Tri Baskoro (27) merupakan salah seorang pelapak daring pakaian impor bekas yang lahir akibat kegandrungannya berbelanja di Pasar Klithikan Notoharjo. Pertama kali, ia mengenal keberadaan pasar tersebut di tahun 2017. Ia baru mulai berjualan sekitar 2017. Awalnya hanya dari teman ke teman. Baru pada 2018, ia melebarkan sayap penjualan daringnya dengan membuka akun Instagram bernama @wellmygoods.
Sampai sekarang, Baskoro juga masih kulakan pakaian impor bekas pada bakul-bakul langganannya sewaktu masih sekadar jadi konsumen. Selain berhubungan lewat ponsel, ia juga sering datang langsung ke pasar untuk mencari barang dagangannya. Bagi dia, interaksi yang terjadi di pasar lebih hangat dan humanis.
”Bakulnya baik-baik. Pernah saya diminta suruh bawa saja dulu barangnya. Bayarnya baru belakangan setelah laku. Jadi, saya akan selalu kembali ke pasar. Saya bisa begini karena orang-orang pasar juga,” kata Baskoro.
Kini, anak-anak muda di Kota Surakarta, sedang dilanda demam berbelanja pakaian impor bekas. Namun, mereka lebih sering berbelanja dalam gelaran festival. Bahkan, sebagian anak muda belum tahu akan keberadaan Pasar Klithikan Notoharjo sebagai salah satu titik awal tempat perburuan sandangan impor bekas.
Dengan kondisi itu, para pelapak muda dari pasar tersebut mencoba menggarap promosi daring. Caranya lewat promosi berbayar menggunakan media sosial Instagram. Hal ini dilakukan sejak dua bulan lalu melalui akun bernama @notoharjo_thriftmarket.
”Kami pengin menunggangi demam thrifting. Jadi biar pasarnya ikut ramai. Khususnya di hari-hari biasa. Selama ini juga ramai, tetapi hanya di hari Sabtu dan Minggu,” kata Hendra Hartawirjana (39), salah seorang pelapak muda yang menggagas gerakan tersebut.
Hendra menceritakan, inisiatif promosi daring itu berawal dari pertanyaan salah seorang pelapak senior di pasar tersebut. Si pelapak tua menanyakan mengenai ramainya jual beli pakaian impor bekas pada berbagai festival. Mereka juga ingin pasar ikut ramai dengan semakin banyaknya anak muda yang gemar berburu sandangan impor bekas.
”Ya, ini dampaknya sudah mulai kelihatan. Pasar di hari-hari biasa sudah mulai ramai.

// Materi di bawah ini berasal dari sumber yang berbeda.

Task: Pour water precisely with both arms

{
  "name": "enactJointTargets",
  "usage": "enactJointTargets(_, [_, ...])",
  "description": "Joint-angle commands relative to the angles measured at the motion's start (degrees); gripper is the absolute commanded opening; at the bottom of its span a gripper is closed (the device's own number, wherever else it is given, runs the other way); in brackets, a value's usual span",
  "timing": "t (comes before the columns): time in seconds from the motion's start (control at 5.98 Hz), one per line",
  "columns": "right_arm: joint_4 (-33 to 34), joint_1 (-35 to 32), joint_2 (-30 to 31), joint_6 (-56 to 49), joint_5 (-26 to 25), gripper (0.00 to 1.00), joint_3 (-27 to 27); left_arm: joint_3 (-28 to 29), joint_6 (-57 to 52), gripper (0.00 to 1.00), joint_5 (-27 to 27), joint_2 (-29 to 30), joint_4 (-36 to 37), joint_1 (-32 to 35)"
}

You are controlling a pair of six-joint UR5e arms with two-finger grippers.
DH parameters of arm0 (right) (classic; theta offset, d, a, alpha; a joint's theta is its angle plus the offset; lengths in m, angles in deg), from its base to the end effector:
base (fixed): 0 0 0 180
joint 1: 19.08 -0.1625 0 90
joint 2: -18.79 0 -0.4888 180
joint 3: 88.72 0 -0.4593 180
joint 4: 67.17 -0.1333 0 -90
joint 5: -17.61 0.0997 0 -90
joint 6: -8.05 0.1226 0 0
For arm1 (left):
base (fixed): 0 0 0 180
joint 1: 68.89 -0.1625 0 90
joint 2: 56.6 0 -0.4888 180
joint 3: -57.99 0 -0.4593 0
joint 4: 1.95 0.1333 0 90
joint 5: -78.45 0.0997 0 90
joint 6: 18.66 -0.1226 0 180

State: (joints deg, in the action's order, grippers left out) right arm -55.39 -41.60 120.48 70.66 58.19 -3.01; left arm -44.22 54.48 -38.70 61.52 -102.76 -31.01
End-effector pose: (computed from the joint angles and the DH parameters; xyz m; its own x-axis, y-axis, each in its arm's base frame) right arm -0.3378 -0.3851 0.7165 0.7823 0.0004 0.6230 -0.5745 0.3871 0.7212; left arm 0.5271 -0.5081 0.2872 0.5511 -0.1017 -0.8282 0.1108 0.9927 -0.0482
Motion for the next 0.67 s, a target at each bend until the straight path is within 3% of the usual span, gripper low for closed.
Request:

Kunjungannya bisa 100-200 orang per hari. Paling tidak 10-20 persennya pasti belanja. Dulu itu, bisa ada 50 orang yang datang per harinya saja sudah bagus,” kata Hendra.
Ketua Paguyuban Pedagang Pakaian Impor Bekas Pasar Notoharjo Ahmad Parjiyanto mengungkapkan, suasana pasar perlu digeliatkan kembali lewat gerakan pelapak muda. Ia menginginkan agar para pedagang pasar ikut kecipratan berkah dengan ramainya pelapak daring. Untuk itu, ia merasa sangat senang atas inisiatif dari para pelapak muda tersebut.
”Saya sadar. Kami yang pelapak tua ini harus berubah. Tidak bisa diam saja karena zamannya juga berubah. Kalau diam saja, kami pasti akan tertinggal. Cuma buat mengikuti teknologi sekarang itu rasanya sulit sekali. Inisiatif pelapak-pelapak muda ini saya rasa akan membantu meningkatkan geliat pasar,” kata Parjiyanto.